“You – you alone will have the stars as no one else has them … In one of the stars I shall be living. In one of them I shall be laughing. And so it will be as if all the stars were laughing, when you look at the sky at night … You – only you – will have stars that can laugh” ~Antoine de Saint-Exupery
The Little Prince, by Antoine de Saint-Exupery, is my favorite book. Ever. The entire book has so much depth and meaning and passion. It has, for as many years as I can remember, been my working definition of friendship and unconditional love. And I cannot think of a more perfect quote for anyone to use regarding Robin Williams’ untimely and tragic death.
But especially coming from his daughter, Zelda Rae. According to ABC News, she tweeted that quote for her dad at 11:12 pm last night. Below it she simply stated “I love you. I miss you. I’ll try to keep looking up. Z” And so I started crying again. She clearly inherited her father’s genius. She reached right into my soul and ripped my heart out with that quote. God bless her, and all of the Williams family! My heart goes out to them.
Obviously, I never met Robin Williams, or even saw him perform live. But like everyone in my generation and those that followed, I grew up with him. He was Mork from Ork, after all! (Maybe that’s why I have this thing for aliens!!) I raised my children watching his movies, like Flubber, Jumanji, Aladdin, and more. We all quote him from time to time.
Yes, I knew he had drug and alcohol issues. I do happen to know a lot about that, unfortunately. And, I know more than I ever wanted to about depression, and how devastating it can be. Depression is a real thing, a powerful and all-consuming force. Drugs and alcohol are just symptoms, tips of the iceberg. They are not the cause. And apparently it can seduce one of the most gifted, amazing, funny people to ever live into taking his own life. Dear God.
I couldn’t stop crying after my son texted me and gave me the news. I’ve been grieving collectively with the whole world, best I can tell on the Internet. Everyone loved him. We are all in shock. All of us feel like we’ve lost a beloved family member. Hell, even the statement released by the White House made me cry:
“Robin Williams was an airman, a doctor, a genie, a nanny, a president, a professor, a bangarang Peter Pan, and everything in between. But he was one of a kind. He arrived in our lives as an alien – but he ended up touching every element of the human spirit. He made us laugh. He made us cry. He gave his immeasurable talent freely and generously to those who needed it most – from our troops stationed abroad to the marginalized on our own streets. The Obama family offers our condolences to Robin’s family, his friends, and everyone who found their voice and their verse thanks to Robin Williams.”
As did the tweet by the Academy of Motion Pictures:
“Genie, you’re free.”
I understand that suicide is not a good choice. It is never a choice made by anyone who feels that that have other options. And I while I understand those who are in disagreement with the idea of suicide granting freedom, I choose to accept the Academy’s tweet in the spirit it was intended. They’re not encouraging suicide! They’re merely acknowledging that Robin’s demons cannot torment him here anymore.
I offered up my rosary intentions for Robin and his family last night. And yes, I know that it’s commonly taught (and therefore believed) that the Catholic Church regards suicide as a mortal sin. So I really want to address this. Because the Church does not claim to know the heart of the person at the time of death. Only God can know that for certain. Here is exactly what the Catechism of the Church teaches, specifically, about suicide:
2282 . . . Grave psychological disturbances, anguish, or grave fear of hardship, suffering, or torture can diminish the responsibility of the one committing suicide.
2283 We should not despair of the eternal salvation of persons who have taken their own lives. By ways known to him alone, God can provide the opportunity for salutary repentance. The Church prays for persons who have taken their own lives.

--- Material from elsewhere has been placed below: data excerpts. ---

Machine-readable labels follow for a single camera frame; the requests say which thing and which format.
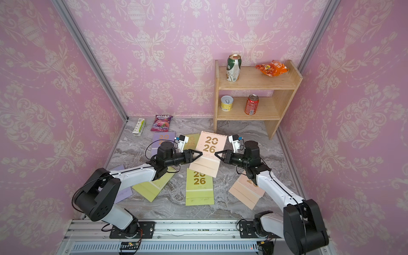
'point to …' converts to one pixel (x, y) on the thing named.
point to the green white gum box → (138, 129)
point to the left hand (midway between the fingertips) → (201, 156)
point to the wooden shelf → (270, 109)
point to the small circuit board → (130, 245)
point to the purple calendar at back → (159, 137)
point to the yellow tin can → (226, 101)
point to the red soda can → (251, 104)
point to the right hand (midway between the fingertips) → (216, 154)
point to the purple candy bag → (161, 123)
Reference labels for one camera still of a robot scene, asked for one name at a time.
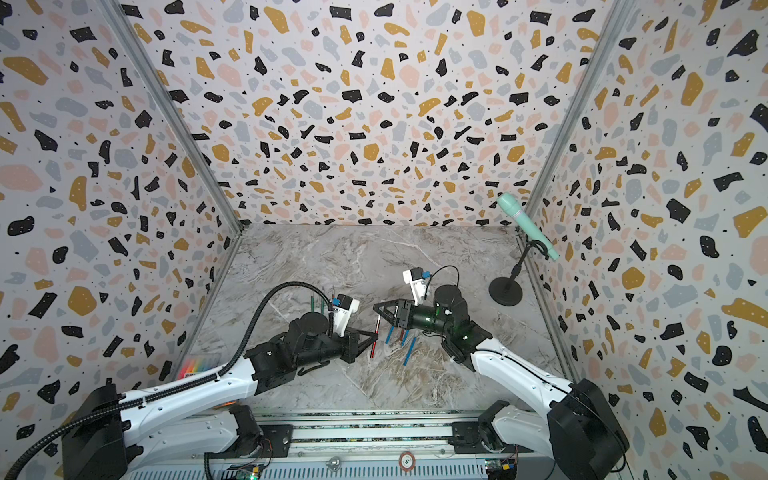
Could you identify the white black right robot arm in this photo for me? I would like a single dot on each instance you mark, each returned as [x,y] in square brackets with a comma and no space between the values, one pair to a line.
[571,423]

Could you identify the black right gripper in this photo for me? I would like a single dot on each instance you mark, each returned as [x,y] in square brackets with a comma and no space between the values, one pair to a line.
[409,317]

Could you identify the rainbow knife set package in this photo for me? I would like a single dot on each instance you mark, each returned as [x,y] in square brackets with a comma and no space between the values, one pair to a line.
[196,365]

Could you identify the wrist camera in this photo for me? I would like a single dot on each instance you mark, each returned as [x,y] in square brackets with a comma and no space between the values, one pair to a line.
[344,307]
[417,278]

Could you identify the aluminium corner post right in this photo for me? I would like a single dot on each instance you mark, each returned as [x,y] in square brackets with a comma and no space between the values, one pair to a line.
[615,21]

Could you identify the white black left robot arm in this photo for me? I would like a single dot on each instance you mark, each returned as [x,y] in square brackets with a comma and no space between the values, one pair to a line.
[201,414]

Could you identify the aluminium corner post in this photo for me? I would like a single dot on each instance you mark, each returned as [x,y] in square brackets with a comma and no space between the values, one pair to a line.
[615,21]
[115,18]

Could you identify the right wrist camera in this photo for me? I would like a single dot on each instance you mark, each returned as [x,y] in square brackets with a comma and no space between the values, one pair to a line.
[417,278]

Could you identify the black microphone stand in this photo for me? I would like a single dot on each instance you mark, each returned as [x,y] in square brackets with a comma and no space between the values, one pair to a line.
[507,291]

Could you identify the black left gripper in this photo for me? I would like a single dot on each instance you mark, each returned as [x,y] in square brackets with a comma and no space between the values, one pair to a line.
[357,346]

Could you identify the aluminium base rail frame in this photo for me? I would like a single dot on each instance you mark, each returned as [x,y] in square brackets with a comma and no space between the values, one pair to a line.
[370,445]

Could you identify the aluminium corner post left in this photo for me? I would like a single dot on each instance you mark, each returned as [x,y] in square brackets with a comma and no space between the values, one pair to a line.
[115,18]

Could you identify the mint green microphone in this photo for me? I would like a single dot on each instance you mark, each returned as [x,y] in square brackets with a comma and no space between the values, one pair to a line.
[510,205]

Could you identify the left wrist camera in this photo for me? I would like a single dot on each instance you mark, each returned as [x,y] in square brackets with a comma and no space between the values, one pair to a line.
[344,307]

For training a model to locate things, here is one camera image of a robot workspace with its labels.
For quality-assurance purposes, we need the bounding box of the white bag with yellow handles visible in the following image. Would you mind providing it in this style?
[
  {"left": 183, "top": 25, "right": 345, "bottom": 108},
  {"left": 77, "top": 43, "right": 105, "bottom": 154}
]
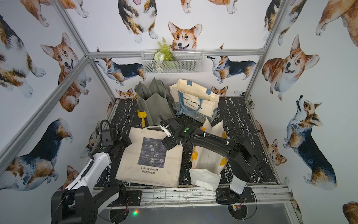
[{"left": 189, "top": 118, "right": 227, "bottom": 191}]

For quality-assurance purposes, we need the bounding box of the cream canvas bag with print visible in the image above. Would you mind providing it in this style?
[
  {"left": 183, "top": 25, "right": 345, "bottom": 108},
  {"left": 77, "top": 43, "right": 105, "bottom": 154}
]
[{"left": 116, "top": 127, "right": 183, "bottom": 188}]

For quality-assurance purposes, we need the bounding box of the white wire mesh basket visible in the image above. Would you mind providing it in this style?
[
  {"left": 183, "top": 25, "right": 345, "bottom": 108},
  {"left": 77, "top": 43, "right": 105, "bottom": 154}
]
[{"left": 141, "top": 50, "right": 204, "bottom": 75}]

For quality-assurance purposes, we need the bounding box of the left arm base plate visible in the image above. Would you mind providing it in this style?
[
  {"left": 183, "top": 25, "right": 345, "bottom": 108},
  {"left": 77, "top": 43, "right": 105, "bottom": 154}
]
[{"left": 109, "top": 190, "right": 142, "bottom": 207}]

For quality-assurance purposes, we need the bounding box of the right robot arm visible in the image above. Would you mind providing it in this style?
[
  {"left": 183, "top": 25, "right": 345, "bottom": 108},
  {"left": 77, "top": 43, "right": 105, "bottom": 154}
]
[{"left": 159, "top": 116, "right": 258, "bottom": 195}]

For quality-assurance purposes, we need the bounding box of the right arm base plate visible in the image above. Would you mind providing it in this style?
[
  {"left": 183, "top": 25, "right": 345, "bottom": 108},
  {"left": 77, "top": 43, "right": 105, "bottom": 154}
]
[{"left": 215, "top": 187, "right": 256, "bottom": 205}]

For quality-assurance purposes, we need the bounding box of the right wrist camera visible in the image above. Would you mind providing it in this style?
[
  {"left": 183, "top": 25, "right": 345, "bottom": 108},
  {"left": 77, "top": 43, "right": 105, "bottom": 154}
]
[{"left": 160, "top": 126, "right": 172, "bottom": 138}]

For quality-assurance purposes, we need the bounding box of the cream bag with blue handles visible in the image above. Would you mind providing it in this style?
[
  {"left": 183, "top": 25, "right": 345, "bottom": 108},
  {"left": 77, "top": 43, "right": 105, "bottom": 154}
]
[{"left": 169, "top": 79, "right": 220, "bottom": 123}]

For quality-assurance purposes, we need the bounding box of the grey-green canvas bag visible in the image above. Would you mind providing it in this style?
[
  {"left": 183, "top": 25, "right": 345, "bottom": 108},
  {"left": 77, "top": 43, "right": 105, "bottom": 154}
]
[{"left": 135, "top": 78, "right": 175, "bottom": 127}]

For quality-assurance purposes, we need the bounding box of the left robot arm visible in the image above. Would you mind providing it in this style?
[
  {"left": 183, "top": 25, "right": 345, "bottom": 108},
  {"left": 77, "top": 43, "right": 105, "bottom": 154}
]
[{"left": 51, "top": 125, "right": 131, "bottom": 224}]

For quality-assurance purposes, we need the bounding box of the artificial green fern plant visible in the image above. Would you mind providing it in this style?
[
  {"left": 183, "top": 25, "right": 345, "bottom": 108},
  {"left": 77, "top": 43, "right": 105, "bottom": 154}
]
[{"left": 154, "top": 37, "right": 175, "bottom": 73}]

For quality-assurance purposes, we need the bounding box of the yellow plastic toy shovel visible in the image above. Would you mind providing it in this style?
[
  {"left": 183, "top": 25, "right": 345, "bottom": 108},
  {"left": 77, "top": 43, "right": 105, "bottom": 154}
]
[{"left": 135, "top": 94, "right": 147, "bottom": 128}]

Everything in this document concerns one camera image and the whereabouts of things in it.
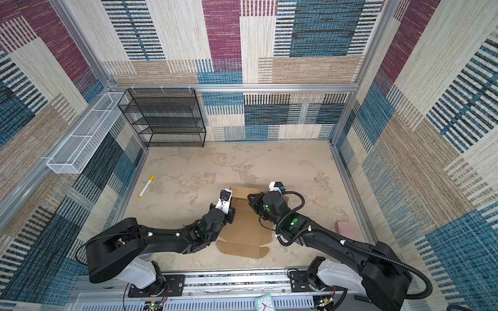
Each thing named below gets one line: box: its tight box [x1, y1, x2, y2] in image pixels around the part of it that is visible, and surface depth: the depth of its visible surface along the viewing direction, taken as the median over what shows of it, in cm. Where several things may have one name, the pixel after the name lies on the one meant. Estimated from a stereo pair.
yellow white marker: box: [138, 174, 156, 199], surface depth 104 cm
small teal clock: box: [255, 294, 277, 311], surface depth 70 cm
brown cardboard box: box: [216, 186, 275, 259], surface depth 83 cm
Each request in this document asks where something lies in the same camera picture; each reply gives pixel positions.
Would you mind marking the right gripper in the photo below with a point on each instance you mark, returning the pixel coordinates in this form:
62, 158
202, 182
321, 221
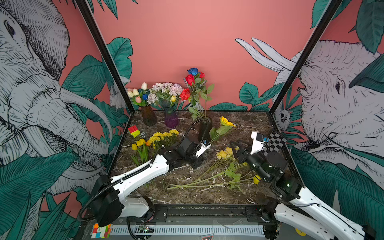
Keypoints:
243, 157

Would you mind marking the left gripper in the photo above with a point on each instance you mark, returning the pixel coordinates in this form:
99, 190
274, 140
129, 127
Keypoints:
199, 161

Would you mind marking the yellow rose bunch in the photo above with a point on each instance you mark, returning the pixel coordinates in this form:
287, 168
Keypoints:
224, 159

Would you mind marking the yellow poppy spray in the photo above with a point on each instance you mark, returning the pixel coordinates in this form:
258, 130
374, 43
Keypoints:
224, 175
256, 179

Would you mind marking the yellow sunflower stem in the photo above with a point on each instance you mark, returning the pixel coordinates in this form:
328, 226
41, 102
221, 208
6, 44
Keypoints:
225, 127

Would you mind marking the yellow carnation stem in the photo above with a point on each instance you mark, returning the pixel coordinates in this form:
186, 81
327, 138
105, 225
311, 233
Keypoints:
173, 136

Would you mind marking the yellow carnation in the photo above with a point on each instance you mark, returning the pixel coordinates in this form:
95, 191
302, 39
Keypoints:
167, 139
158, 134
155, 142

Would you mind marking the purple glass vase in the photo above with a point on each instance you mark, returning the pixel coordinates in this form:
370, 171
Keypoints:
171, 117

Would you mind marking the brown ribbed glass vase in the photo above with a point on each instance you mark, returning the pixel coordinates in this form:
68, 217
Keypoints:
148, 115

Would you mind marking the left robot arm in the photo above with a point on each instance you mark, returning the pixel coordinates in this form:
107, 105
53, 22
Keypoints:
109, 198

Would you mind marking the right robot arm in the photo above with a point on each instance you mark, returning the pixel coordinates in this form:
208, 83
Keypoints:
296, 205

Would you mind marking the checkerboard calibration plate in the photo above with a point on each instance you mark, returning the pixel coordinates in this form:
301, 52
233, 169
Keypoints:
274, 142

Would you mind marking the red yellow cube block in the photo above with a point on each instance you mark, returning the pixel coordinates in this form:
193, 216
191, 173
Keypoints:
134, 131

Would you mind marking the red blue rose bunch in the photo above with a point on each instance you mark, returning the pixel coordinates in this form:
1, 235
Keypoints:
197, 93

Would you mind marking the white purple hydrangea bunch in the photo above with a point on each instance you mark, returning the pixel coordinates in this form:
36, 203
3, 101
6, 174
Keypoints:
165, 94

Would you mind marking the white tulip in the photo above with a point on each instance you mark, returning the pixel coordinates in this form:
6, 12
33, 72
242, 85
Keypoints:
144, 86

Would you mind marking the cream tulip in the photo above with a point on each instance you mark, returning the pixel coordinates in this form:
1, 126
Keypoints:
135, 92

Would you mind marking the rubiks cube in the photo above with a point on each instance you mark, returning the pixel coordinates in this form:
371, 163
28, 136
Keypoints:
101, 232

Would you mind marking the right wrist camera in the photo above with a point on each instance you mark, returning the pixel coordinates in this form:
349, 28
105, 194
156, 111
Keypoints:
259, 142

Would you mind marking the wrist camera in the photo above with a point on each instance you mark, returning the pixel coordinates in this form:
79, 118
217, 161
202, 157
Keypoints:
205, 145
259, 142

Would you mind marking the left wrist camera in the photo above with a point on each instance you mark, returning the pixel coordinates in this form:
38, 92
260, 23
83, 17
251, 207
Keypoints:
205, 145

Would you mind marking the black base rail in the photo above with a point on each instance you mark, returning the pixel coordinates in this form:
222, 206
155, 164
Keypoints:
159, 213

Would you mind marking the white ribbed cable duct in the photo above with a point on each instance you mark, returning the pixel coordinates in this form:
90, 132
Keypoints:
164, 230

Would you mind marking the black right frame post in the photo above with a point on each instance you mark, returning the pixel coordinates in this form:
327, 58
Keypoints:
321, 26

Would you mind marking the black frame post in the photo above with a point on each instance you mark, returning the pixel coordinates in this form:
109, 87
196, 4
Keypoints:
99, 40
321, 26

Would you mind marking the black left frame post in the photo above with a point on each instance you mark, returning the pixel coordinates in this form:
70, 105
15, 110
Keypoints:
99, 40

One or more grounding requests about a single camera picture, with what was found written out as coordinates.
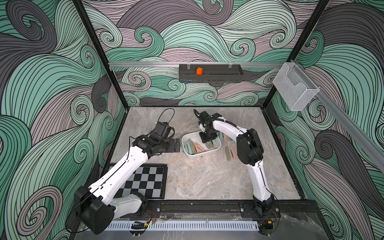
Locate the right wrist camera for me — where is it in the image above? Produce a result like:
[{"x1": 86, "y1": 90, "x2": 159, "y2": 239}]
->
[{"x1": 198, "y1": 111, "x2": 211, "y2": 126}]

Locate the pink fruit knife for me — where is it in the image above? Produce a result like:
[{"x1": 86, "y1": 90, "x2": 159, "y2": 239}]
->
[{"x1": 230, "y1": 147, "x2": 238, "y2": 161}]

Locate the olive fruit knife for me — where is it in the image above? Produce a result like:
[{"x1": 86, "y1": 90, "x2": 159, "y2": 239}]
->
[{"x1": 225, "y1": 146, "x2": 232, "y2": 161}]

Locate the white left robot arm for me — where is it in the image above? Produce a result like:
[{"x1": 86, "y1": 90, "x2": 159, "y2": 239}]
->
[{"x1": 72, "y1": 135, "x2": 181, "y2": 235}]

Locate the black white checkerboard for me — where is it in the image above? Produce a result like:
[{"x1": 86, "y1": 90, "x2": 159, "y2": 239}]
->
[{"x1": 114, "y1": 164, "x2": 168, "y2": 200}]

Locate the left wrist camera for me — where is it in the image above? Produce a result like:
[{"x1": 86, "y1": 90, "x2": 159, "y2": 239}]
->
[{"x1": 150, "y1": 122, "x2": 175, "y2": 141}]

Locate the black wall shelf tray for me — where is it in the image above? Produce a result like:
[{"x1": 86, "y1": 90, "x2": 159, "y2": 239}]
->
[{"x1": 179, "y1": 65, "x2": 244, "y2": 85}]

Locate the aluminium wall rail right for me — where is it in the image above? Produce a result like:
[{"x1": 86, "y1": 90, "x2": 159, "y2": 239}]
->
[{"x1": 290, "y1": 60, "x2": 384, "y2": 173}]

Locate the white storage box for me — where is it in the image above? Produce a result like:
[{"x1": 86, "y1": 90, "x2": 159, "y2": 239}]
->
[{"x1": 181, "y1": 131, "x2": 222, "y2": 159}]

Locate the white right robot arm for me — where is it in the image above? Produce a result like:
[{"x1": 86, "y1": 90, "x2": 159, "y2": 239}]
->
[{"x1": 194, "y1": 110, "x2": 276, "y2": 217}]

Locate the aluminium wall rail back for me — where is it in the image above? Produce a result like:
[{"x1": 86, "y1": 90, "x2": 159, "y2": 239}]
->
[{"x1": 108, "y1": 61, "x2": 284, "y2": 69}]

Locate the clear acrylic wall holder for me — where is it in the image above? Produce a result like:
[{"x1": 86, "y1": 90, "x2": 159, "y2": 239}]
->
[{"x1": 273, "y1": 62, "x2": 320, "y2": 112}]

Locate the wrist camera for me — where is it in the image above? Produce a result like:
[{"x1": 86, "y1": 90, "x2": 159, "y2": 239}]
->
[
  {"x1": 198, "y1": 111, "x2": 211, "y2": 126},
  {"x1": 150, "y1": 122, "x2": 175, "y2": 141}
]

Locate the black corner frame post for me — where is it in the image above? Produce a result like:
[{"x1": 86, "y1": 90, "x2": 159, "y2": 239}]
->
[{"x1": 73, "y1": 0, "x2": 130, "y2": 112}]

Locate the orange block on shelf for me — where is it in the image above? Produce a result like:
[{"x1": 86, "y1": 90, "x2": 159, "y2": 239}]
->
[{"x1": 196, "y1": 68, "x2": 203, "y2": 75}]

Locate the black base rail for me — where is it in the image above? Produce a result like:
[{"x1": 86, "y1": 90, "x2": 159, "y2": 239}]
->
[{"x1": 145, "y1": 200, "x2": 320, "y2": 219}]

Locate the aluminium wall rail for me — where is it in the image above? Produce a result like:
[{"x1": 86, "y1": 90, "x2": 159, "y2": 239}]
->
[
  {"x1": 108, "y1": 61, "x2": 284, "y2": 69},
  {"x1": 290, "y1": 60, "x2": 384, "y2": 173}
]

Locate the white slotted cable duct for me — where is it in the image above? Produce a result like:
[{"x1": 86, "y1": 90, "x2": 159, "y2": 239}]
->
[{"x1": 104, "y1": 220, "x2": 260, "y2": 232}]

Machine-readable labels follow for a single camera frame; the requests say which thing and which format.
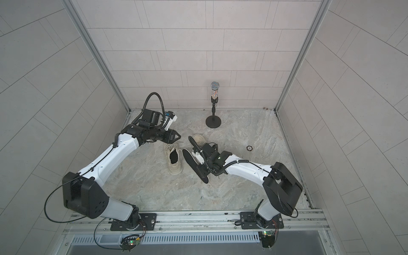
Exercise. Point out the white perforated vent strip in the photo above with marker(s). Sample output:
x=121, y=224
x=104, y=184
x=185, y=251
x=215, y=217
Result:
x=170, y=238

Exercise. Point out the aluminium mounting rail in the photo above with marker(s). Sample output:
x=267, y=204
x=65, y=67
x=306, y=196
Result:
x=206, y=221

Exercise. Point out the controller board with cables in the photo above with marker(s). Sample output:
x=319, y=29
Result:
x=130, y=242
x=267, y=239

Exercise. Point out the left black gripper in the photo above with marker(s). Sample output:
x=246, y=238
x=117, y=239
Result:
x=170, y=136

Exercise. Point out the black insole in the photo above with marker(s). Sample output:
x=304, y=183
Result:
x=200, y=170

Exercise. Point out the right controller board with cables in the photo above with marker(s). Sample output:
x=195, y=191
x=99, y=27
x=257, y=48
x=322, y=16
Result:
x=267, y=239

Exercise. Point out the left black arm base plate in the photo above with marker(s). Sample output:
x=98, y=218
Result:
x=139, y=222

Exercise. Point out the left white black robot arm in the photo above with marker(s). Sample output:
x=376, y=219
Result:
x=83, y=191

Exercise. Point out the black microphone stand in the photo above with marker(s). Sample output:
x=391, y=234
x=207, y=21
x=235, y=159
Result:
x=214, y=121

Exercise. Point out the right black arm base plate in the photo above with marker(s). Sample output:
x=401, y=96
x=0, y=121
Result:
x=251, y=220

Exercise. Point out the cream canvas sneaker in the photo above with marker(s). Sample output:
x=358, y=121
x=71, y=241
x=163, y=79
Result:
x=173, y=156
x=199, y=139

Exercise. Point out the left controller board with cables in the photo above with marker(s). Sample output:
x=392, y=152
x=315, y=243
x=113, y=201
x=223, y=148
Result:
x=130, y=242

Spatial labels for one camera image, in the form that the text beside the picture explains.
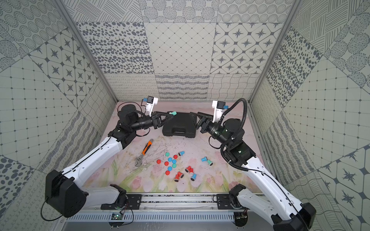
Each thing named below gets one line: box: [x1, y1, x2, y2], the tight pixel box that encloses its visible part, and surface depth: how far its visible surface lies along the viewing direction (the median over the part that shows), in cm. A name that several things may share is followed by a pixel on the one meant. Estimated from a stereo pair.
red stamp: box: [185, 165, 195, 174], surface depth 85 cm
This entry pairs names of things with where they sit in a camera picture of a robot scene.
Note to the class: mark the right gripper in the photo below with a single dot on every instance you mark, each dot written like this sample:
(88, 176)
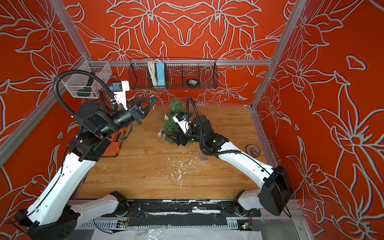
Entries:
(179, 137)

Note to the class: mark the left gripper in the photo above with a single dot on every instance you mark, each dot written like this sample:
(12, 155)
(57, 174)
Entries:
(137, 112)

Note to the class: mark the small green christmas tree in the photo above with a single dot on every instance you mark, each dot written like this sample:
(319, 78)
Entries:
(178, 128)

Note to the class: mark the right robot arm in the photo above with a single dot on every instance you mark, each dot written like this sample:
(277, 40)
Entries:
(275, 189)

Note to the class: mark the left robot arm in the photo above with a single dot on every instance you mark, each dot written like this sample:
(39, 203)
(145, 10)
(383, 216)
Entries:
(51, 217)

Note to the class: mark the blue power strip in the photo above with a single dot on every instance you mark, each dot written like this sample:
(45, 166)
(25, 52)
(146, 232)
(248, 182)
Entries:
(160, 67)

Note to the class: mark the black tape measure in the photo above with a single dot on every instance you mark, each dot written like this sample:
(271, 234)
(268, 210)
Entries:
(192, 83)

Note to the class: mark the orange tool case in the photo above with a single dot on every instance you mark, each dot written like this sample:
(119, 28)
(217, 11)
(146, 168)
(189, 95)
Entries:
(114, 148)

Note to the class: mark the tape roll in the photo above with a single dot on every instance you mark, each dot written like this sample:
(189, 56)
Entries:
(253, 151)

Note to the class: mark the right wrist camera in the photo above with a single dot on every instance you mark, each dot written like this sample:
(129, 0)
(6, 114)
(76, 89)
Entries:
(181, 120)

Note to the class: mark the black wire basket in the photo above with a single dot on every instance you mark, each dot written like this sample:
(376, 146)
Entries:
(143, 73)

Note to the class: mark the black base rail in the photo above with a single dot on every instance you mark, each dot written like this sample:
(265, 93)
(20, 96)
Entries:
(183, 213)

So, yes. I offered up my Rosary for Robin. And I will continue to offer my love and prayers for him and his family, as I know many of us are doing. Please don’t judge. Let us remember Robin in the way that I think he would have wanted us to remember him: funny, loving, genuine. My son and I are planning on doing a Robin Williams movie marathon. We are going to wrap ourselves in the comforting and lasting legacy that he left to each of us on film.
Thank you, Robin, for the memories! Thank you for being our Laughing Star. We love you!!!!